## TRY IT
Retype the whole of the data exactly.

====

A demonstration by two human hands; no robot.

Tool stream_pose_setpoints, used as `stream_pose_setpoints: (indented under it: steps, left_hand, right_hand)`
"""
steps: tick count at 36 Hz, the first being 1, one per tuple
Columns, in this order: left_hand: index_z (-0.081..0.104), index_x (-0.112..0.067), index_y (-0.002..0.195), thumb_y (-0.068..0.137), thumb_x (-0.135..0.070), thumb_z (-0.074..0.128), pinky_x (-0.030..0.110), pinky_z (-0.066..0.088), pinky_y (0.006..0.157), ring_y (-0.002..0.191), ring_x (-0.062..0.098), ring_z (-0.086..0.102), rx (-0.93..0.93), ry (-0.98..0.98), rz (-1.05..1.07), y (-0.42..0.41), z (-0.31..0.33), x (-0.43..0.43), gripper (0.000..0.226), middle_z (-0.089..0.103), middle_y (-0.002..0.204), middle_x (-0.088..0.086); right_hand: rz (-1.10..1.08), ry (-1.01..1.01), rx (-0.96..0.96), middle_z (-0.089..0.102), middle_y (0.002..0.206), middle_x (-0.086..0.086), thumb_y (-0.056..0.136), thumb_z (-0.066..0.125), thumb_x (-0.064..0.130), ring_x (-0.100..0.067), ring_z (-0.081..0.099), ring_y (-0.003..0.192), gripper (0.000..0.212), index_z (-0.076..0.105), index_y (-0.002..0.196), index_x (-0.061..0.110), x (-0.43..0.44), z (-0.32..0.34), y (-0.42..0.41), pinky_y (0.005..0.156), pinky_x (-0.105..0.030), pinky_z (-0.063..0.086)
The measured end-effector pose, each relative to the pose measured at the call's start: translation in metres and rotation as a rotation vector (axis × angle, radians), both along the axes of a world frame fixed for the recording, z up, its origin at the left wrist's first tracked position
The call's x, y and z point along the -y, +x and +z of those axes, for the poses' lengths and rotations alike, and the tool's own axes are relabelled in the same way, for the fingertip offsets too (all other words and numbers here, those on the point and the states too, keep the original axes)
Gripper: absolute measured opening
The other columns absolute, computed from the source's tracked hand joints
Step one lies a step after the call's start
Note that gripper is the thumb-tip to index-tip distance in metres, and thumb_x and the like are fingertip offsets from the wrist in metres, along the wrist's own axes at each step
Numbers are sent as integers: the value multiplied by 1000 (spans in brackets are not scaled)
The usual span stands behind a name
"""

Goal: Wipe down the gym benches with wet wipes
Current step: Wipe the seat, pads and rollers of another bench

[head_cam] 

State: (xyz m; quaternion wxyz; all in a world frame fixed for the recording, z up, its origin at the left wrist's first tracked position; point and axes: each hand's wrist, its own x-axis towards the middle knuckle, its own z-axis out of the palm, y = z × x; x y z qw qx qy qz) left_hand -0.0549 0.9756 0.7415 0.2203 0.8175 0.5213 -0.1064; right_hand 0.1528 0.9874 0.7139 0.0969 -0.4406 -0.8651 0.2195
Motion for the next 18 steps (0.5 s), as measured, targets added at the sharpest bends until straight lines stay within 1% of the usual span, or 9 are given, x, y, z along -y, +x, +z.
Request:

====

## RESULT
A demonstration by two human hands; no robot.

Tool stream_pose_setpoints, used as `stream_pose_setpoints: (indented under it: steps, left_hand, right_hand)`
"""
steps: tick count at 36 Hz, the first being 1, one per tuple
Columns, in this order: left_hand: index_z (-0.081..0.104), index_x (-0.112..0.067), index_y (-0.002..0.195), thumb_y (-0.068..0.137), thumb_x (-0.135..0.070), thumb_z (-0.074..0.128), pinky_x (-0.030..0.110), pinky_z (-0.066..0.088), pinky_y (0.006..0.157), ring_y (-0.002..0.191), ring_x (-0.062..0.098), ring_z (-0.086..0.102), rx (-0.93..0.93), ry (-0.98..0.98), rz (-1.05..1.07), y (-0.42..0.41), z (-0.31..0.33), x (-0.43..0.43), gripper (0.000..0.226), middle_z (-0.089..0.103), middle_y (-0.002..0.204), middle_x (-0.088..0.086); right_hand: rz (-1.10..1.08), ry (-1.01..1.01), rx (-0.96..0.96), middle_z (-0.089..0.102), middle_y (0.002..0.206), middle_x (-0.086..0.086), thumb_y (-0.056..0.136), thumb_z (-0.066..0.125), thumb_x (-0.064..0.130), ring_x (-0.100..0.067), ring_z (-0.081..0.099), ring_y (-0.003..0.192), gripper (0.000..0.212), index_z (-0.076..0.105), index_y (-0.002..0.196), index_x (-0.061..0.110), x (-0.43..0.44), z (-0.32..0.34), y (-0.42..0.41), pinky_y (0.005..0.156), pinky_x (-0.105..0.030), pinky_z (-0.063..0.086)
The measured end-effector pose, each relative to the pose measured at the call's start: translation in metres and rotation as a rotation vector (axis × angle, radians), both along the axes of a world frame fixed for the recording, z up, its origin at the left wrist's first tracked position
The call's x, y and z point along the -y, +x and +z of those axes, for the poses' lengths and rotations alike, and the tool's own axes are relabelled in the same way, for the fingertip offsets too (all other words and numbers here, those on the point and the states too, keep the original axes)
Gripper: absolute measured opening
The other columns absolute, computed from the source's tracked hand joints
Step one lies a step after the call's start
Note that gripper is the thumb-tip to index-tip distance in metres, and thumb_x and the like are fingertip offsets from the wrist in metres, along the wrist's own axes at each step
Numbers are sent as integers: the value multiplied by 1000 (spans in brackets are not scaled)
The usual span stands behind a name
"""

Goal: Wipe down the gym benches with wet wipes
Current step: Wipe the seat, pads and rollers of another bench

[head_cam] 

State: (xyz m; quaternion wxyz; all in a world frame fixed for the recording, z up, its origin at the left wrist's first tracked position; point and axes: each hand's wrist, its own x-axis towards the middle knuckle, its own z-axis out of the palm, y = z × x; x y z qw qx qy qz) left_hand -0.0549 0.9756 0.7415 0.2203 0.8175 0.5213 -0.1064; right_hand 0.1528 0.9874 0.7139 0.0969 -0.4406 -0.8651 0.2195
Motion for the next 18 steps (0.5 s), as measured, targets added at the sharpest bends until straight lines stay within 1% of the usual span, or 9 are given, x, y, z along -y, +x, +z.
Request:

The answer has been fully written out.